RECORDS SUPPLIED below:

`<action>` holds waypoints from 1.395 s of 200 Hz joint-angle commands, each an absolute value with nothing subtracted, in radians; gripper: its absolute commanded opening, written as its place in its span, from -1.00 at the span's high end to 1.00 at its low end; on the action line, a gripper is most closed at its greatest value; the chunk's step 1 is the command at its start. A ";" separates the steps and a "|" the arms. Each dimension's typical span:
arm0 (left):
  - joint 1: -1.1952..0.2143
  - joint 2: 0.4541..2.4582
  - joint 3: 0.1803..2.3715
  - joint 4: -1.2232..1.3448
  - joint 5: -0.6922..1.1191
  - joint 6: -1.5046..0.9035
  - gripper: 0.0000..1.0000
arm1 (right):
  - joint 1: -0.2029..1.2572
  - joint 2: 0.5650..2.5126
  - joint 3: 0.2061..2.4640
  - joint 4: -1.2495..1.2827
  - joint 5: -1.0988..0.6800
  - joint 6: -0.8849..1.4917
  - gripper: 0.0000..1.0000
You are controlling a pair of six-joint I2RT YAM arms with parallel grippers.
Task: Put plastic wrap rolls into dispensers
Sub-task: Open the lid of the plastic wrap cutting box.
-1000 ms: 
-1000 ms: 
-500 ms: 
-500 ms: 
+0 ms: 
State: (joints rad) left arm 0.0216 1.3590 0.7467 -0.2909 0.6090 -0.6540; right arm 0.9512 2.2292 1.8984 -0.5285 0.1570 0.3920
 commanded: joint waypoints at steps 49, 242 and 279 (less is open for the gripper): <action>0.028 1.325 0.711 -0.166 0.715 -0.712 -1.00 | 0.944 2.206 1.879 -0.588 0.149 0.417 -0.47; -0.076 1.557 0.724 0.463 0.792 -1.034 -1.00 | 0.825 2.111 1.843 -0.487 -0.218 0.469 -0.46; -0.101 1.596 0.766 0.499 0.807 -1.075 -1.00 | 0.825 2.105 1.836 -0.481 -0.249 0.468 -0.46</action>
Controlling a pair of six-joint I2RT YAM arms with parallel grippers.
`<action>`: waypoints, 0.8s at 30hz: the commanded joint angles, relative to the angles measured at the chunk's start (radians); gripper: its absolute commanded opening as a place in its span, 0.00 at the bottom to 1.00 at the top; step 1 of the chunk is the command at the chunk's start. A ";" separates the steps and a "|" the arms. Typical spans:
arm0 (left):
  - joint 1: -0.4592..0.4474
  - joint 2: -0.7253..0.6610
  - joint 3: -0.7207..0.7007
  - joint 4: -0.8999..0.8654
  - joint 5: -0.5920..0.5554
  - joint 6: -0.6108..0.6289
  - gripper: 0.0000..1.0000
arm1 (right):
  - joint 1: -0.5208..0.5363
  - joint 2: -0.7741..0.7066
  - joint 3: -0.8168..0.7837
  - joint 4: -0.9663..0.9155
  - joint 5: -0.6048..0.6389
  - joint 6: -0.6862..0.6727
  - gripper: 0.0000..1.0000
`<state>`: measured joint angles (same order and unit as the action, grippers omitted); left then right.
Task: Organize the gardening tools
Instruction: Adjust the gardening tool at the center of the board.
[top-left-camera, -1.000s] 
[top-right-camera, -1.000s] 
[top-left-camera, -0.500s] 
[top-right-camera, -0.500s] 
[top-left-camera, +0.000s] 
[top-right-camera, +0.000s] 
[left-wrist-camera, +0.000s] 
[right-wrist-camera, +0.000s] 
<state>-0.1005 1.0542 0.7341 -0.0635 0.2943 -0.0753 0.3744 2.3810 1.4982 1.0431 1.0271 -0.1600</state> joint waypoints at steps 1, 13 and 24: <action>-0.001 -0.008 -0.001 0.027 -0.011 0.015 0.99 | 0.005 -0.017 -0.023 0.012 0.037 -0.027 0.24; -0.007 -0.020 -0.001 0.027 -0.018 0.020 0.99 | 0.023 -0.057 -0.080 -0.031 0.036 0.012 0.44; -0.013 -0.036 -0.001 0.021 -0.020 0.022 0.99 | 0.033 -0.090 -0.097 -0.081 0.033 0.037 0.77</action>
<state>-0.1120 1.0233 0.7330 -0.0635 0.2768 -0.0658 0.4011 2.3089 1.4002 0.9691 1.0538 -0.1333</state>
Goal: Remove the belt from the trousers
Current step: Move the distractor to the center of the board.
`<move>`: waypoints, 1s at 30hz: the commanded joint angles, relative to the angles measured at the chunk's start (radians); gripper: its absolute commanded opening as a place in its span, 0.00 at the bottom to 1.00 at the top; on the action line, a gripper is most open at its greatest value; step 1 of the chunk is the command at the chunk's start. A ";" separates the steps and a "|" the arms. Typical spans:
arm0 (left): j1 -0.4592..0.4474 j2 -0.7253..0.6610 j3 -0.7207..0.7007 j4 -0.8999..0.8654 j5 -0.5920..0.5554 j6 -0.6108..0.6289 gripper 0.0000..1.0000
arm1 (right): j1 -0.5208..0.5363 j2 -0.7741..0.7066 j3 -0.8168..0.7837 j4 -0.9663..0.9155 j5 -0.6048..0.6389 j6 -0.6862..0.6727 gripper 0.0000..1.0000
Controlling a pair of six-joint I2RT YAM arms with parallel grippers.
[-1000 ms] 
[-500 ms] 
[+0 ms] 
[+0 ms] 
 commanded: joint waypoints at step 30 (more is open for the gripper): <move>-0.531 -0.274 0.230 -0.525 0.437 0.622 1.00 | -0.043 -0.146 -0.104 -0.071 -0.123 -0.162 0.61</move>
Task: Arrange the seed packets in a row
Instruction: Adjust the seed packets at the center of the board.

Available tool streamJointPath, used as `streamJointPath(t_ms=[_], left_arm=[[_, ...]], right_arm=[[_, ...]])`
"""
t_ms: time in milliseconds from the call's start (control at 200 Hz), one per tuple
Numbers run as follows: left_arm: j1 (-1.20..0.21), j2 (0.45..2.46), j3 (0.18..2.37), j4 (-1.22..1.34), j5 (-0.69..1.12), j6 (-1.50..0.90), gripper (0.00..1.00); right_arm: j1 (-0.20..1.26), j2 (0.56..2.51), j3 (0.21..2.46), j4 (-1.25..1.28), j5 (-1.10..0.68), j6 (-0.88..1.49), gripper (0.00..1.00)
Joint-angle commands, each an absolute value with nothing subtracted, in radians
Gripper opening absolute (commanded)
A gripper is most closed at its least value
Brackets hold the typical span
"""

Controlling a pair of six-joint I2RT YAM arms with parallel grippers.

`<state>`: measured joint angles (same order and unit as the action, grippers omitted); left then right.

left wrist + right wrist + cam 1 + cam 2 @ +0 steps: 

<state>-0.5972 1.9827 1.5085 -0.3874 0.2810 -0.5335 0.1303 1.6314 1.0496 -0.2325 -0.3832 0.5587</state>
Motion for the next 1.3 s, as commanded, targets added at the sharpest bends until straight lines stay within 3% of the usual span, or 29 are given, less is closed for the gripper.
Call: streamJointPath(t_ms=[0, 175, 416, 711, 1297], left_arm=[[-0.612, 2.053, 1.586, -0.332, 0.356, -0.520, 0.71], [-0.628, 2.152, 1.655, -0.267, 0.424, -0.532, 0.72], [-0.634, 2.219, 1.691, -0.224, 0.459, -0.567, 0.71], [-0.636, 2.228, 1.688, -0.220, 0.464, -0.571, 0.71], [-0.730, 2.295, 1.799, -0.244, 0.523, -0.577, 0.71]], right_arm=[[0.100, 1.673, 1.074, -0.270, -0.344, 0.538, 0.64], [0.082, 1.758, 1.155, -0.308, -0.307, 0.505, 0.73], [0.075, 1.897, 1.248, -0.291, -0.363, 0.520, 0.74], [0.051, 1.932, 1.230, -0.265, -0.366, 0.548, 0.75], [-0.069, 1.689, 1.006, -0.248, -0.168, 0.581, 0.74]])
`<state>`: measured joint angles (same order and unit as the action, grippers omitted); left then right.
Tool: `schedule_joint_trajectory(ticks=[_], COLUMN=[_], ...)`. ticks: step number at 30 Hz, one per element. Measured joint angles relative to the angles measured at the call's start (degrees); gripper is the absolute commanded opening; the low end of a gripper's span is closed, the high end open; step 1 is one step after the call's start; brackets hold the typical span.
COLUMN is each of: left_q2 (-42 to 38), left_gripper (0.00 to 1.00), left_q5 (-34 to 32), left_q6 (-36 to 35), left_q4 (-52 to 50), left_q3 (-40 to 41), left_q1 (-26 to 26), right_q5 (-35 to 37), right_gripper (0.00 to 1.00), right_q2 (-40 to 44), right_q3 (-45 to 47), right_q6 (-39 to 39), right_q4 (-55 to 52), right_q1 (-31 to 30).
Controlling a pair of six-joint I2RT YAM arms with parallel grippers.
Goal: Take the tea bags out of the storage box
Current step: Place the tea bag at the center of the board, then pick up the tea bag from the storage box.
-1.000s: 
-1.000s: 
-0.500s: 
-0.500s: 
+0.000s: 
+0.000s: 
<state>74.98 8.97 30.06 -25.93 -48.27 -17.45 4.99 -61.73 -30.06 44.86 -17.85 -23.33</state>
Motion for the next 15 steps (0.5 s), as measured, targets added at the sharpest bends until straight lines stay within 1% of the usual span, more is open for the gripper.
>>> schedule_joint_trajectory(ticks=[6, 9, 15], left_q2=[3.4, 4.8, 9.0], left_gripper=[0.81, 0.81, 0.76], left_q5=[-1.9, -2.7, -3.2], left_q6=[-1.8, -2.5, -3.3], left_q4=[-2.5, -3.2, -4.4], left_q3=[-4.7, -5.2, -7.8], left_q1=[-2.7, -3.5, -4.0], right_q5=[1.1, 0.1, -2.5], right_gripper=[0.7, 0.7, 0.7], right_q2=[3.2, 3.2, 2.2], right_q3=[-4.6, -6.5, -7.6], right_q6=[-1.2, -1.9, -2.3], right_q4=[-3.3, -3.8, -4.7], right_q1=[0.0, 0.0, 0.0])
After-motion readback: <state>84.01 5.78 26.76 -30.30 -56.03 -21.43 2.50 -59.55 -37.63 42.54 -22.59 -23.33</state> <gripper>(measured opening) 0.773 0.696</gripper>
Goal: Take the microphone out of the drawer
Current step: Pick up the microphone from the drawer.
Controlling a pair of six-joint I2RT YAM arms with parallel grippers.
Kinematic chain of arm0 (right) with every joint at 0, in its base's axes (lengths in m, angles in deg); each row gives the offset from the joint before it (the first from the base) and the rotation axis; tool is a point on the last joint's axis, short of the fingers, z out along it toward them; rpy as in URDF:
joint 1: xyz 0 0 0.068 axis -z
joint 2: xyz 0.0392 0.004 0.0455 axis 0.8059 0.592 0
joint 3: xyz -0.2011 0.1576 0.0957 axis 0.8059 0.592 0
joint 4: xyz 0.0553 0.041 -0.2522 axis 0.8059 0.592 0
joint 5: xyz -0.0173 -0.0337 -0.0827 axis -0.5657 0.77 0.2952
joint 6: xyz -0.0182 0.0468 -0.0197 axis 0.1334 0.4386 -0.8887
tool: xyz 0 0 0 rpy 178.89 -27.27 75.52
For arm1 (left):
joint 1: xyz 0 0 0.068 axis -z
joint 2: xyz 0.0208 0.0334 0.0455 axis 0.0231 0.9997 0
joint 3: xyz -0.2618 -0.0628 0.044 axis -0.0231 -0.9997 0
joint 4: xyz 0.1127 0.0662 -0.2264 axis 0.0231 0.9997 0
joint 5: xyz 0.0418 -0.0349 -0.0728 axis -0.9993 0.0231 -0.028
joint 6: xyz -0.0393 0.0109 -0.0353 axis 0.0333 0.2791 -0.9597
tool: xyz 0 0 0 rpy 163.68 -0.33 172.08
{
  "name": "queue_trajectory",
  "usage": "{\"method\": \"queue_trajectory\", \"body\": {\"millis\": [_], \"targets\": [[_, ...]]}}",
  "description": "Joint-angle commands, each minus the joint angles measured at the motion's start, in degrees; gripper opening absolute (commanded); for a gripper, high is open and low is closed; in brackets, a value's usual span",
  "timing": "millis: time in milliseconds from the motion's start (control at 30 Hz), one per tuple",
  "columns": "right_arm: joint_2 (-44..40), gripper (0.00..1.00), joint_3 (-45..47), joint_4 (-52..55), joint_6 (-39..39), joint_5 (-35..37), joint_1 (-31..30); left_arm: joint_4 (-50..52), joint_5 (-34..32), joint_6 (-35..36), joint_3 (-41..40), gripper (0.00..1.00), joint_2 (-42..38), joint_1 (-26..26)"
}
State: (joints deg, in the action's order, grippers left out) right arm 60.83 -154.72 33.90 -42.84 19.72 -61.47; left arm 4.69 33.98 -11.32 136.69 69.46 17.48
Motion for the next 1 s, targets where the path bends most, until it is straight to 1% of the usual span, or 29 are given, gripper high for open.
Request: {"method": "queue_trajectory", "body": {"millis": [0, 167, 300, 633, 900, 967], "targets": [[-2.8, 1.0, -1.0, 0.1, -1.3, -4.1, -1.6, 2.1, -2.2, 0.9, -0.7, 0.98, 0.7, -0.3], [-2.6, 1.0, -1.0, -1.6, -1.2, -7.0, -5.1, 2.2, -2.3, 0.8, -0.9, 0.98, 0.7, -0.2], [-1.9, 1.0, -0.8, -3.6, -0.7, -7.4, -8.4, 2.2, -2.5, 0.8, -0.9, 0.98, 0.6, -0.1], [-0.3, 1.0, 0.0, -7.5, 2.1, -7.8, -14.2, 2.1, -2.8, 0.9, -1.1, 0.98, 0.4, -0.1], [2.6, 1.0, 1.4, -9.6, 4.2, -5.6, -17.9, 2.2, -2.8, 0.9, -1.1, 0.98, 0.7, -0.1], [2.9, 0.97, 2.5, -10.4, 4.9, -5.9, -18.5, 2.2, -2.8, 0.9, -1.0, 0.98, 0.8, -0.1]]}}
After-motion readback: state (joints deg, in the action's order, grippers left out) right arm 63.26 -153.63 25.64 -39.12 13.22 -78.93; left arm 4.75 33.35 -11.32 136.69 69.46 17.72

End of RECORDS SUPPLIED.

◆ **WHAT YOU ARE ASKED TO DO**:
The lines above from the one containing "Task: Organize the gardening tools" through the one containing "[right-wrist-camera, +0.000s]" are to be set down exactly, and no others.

◆ **OUTPUT FOR THIS EXERCISE**:
Task: Organize the gardening tools
Instruction: Adjust the gardening tool at the center of the board.
[top-left-camera, -1.000s] 
[top-right-camera, -1.000s] 
[top-left-camera, -0.500s] 
[top-right-camera, -0.500s] 
[top-left-camera, +0.000s] 
[top-right-camera, +0.000s] 
[left-wrist-camera, +0.000s] 
[right-wrist-camera, +0.000s] 

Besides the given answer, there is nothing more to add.